3.3. Antimalarial Assay against P. falciparum 3D7

Plasmodium falciparum strain 3D7 was cultured in complete medium (RPMI-1640 supplemented with 10% Albumax II) using O Rh+ red blood cell in microaerobic environment (5% CO₂, 5% O₂, 90% N₂). IC50 assay plates were prepared by four-fold serially diluted test compounds in complete medium to a final volume of 50 µL. Artemisinin at 1 µM and complete medium were used as positive and negative controls, respectively. Then, 50 µL of parasite inoculum of 2% parasitemia of ring stage and 1% hematocrit was added to each well and incubated for 48 h in a microaerobic environment. The assay was terminated by freezing at −20 °C before growth measurement. Parasite growth was measured adding 100 µL of lysis buffer supplemented with 1X DNA fluorescent dye (UltraPower, Gellex, Tokyo, Japan) and fluorescent signal was measured at 495/530 nm. The IC₅₀ value was calculated by GraphPad Prism 9.0 software (La Jolla, CA, USA) using the dose response (four parameter) function.

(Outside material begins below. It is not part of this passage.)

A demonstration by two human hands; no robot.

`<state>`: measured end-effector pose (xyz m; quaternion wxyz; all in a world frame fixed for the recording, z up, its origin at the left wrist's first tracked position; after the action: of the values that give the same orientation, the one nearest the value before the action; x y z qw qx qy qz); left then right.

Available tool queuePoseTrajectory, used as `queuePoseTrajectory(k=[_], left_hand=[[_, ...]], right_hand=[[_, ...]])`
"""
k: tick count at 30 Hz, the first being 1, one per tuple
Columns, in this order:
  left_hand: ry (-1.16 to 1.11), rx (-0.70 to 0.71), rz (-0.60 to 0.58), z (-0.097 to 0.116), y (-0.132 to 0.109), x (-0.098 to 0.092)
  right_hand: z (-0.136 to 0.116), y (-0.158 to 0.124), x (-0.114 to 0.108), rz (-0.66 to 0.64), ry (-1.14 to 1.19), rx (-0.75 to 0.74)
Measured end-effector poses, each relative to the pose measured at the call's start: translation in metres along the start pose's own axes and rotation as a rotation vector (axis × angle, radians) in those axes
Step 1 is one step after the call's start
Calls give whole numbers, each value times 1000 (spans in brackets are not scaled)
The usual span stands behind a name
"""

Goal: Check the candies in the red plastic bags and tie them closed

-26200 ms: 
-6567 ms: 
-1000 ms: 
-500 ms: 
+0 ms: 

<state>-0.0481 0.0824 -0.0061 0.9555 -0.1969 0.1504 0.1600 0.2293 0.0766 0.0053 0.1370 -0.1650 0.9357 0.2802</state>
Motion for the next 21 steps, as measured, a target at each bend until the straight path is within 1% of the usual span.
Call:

3.4. Antiproliferative Assay against MCF-7 and HCT-116

Human breast cancer cells (MCF-7) or human colorectal cancer cells (HCT-116 cells) purchased from ATCC were seeded at 2 × 10³ cells/well on a 96-well plate and were cultured by DMEM (Dulbecco’s Modified Eagle Medium) high glucose supplemented with 10% FBS and 1% penicillin/streptomycin. The culture was incubated at 37 °C, 5% CO₂ for 24 h. After the incubation period, TCMDC-125133 was added into the cell plate as a dose-response manner at: 100, 50, 25, 12.5, 6.25, 3.13, 1.56, 0.78, 0.39, 0.20, 0.10 (µM) and additional incubation for 72 h at 37 °C, 5% CO₂. After the 72-h incubation, the cultured medium containing compound was removed and the serum-free media containing MTT was added into the same well with additional incubation for 3 h at 37 °C, 5% CO₂. After 3 h incubation, the serum-free media containing MTT was removed and DMSO was added into the same well and the resulting-coloured solution was measured for its absorbance at 570 nm using a Multi-Mode Microplate Reader (ENVISION) (PerkinElmer, Waltham, MA, USA). The IC₅₀ value was calculated using GraphPad. Doxorubicin at 10 µM was used as a positive control in both assays.

4. Conclusions

In conclusion, TCMDC-125133 can be prepared by employing the concise four-step synthesis reported here with good overall yields, low cost of goods, and mild reaction conditions. The in-house synthetic TCMDC-125133 was assayed against the P. falciparum 3D7 strain and its highly potent antimalarial activity corresponded to that of those previously published. The anti-proliferative activity of TCMDC-125133 was also performed and it exhibited moderate activity against the MCF-7 cell line. The result of this work confirmed the integrity of the TCMDC-125133 that was synthesized in-house. The presented synthesis would contribute to a future lead optimization campaign for this class of compounds as either antimalarial or antiproliferative agents.